Apple did not respond to WIRED's request comment on Wardle's findings. Wardle admits he did not tell Apple the details of his research in advance of his DefCon meeting, but gave them an unpleasant surprise. But he argues that Apple, after alerting the company to its previous findings before SyScan, should not have made sloppy, exploitable bugs in the same security measures. "I've reported a lot of bugs and there do not seem to be any inspirational changes," says Wardle. "Let's try something different."

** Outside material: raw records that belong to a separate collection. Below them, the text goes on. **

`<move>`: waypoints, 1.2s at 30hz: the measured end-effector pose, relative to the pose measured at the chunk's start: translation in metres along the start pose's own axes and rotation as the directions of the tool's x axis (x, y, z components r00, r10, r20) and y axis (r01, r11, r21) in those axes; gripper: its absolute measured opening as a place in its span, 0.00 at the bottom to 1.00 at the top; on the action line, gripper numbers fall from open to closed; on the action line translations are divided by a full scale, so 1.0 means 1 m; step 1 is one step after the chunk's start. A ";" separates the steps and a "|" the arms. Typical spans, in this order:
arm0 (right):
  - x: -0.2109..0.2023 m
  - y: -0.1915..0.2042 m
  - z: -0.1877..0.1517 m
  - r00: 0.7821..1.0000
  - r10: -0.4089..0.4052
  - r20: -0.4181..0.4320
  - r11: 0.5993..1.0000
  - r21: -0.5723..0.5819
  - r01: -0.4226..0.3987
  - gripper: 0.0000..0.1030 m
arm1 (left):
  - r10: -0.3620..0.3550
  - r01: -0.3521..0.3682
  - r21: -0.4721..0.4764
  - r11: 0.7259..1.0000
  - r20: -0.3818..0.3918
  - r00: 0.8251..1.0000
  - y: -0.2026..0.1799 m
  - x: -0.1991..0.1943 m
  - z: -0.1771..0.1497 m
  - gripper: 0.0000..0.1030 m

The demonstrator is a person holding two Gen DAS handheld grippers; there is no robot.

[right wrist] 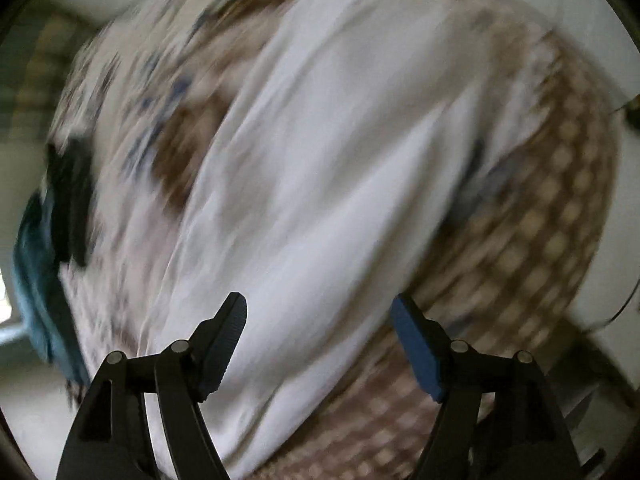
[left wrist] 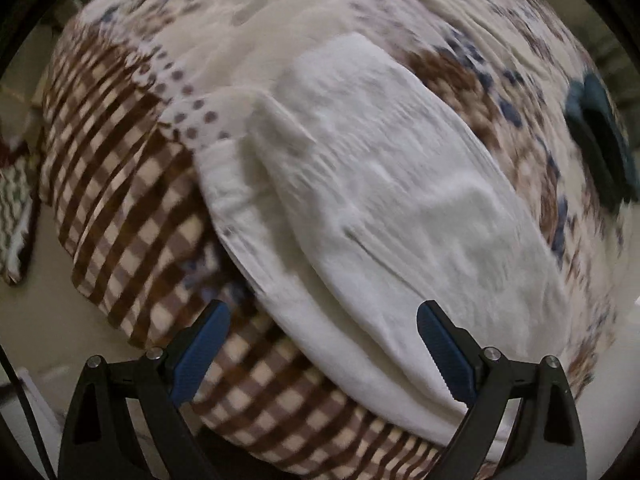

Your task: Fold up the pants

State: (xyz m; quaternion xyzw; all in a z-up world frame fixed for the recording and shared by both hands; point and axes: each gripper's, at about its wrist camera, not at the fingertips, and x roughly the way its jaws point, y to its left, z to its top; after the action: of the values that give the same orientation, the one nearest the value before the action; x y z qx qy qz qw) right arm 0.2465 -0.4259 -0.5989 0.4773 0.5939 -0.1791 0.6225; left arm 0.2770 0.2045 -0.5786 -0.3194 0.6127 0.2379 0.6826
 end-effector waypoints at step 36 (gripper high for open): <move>0.121 0.107 -0.153 0.969 -0.090 -0.229 0.961 -0.275 0.024 0.13 | -0.293 0.296 -0.189 0.936 0.045 0.955 0.073 0.020 0.088 0.59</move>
State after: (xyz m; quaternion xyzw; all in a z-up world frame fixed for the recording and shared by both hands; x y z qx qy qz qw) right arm 0.2716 -0.2094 -0.6442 0.3886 0.6971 -0.0553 0.6001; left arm 0.2876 0.3165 -0.6044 -0.4707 0.5263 0.1942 0.6810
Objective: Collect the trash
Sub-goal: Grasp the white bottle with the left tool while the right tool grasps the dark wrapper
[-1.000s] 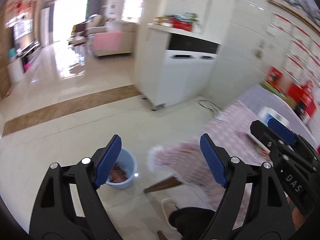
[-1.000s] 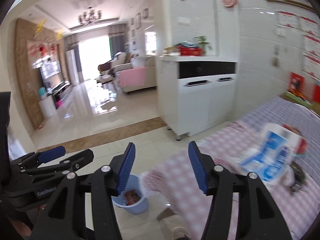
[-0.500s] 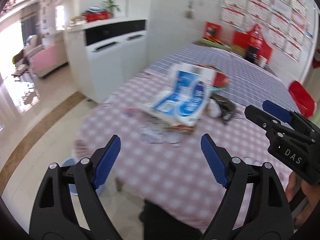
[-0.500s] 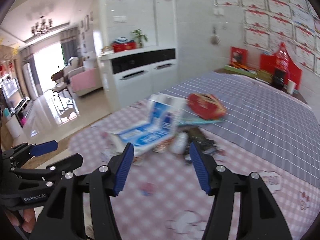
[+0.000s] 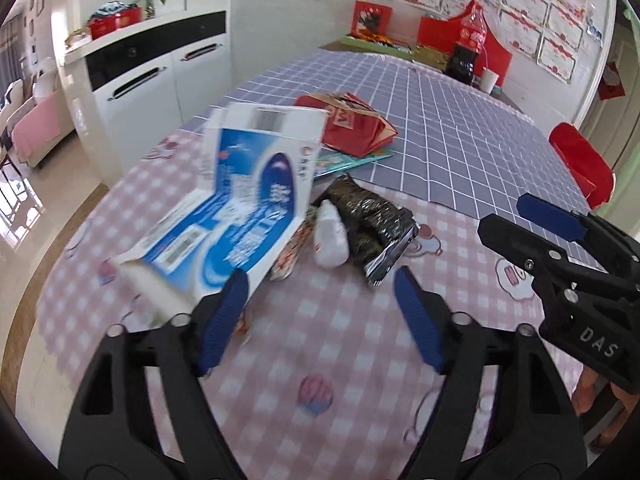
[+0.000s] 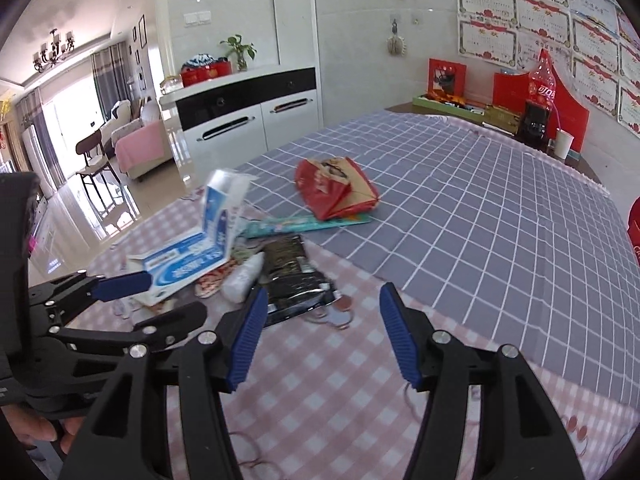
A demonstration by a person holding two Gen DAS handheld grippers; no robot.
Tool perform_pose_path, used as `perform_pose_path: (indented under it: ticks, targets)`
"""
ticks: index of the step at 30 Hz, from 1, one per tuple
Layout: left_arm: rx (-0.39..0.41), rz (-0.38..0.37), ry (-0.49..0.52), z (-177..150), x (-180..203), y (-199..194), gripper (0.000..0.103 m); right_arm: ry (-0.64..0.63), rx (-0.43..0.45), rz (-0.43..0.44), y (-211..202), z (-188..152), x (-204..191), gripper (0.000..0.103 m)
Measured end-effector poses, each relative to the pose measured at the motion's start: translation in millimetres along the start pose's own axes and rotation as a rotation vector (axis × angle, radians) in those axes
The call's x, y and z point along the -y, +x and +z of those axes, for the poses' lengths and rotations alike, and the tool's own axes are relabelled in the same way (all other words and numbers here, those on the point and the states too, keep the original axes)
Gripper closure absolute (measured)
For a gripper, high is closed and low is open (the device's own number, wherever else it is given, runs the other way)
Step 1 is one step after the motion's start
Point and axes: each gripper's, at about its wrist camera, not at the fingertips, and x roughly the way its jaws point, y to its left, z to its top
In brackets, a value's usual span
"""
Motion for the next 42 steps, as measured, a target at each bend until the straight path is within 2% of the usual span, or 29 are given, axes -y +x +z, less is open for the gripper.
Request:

Of course, Wardle's clicks on the synthetic clicks from pop-up windows are still made visible to users, indicating the presence of malware on their computer. But Wardle points out that malware can wait for signs of inactivity, suggesting that the user may have left the machine before triggering and clicking through the macOS prompts. It can even darken the screen during these inactive moments, so these prompts are not visible at all.
Wardle acknowledges that his synthetic click attacks do not directly provide immediate access to the inner sanctum of a Mac. But in a certain hacker's hand, they could be a dangerous tool. And he argues that they are part of a repeating pattern of Apple's new security slump, with a vulnerability that allowed anyone to gain privileged access to a Mac by simply "rooting" as a user name into a bug in Apple's file system Software typed in "passwords when someone just asks for a password hint."
"We see these really low security holes that keep coming up," says Wardle. "This mistake is so lame in a way, but it's also very powerful, it makes me laugh and cry at the same time."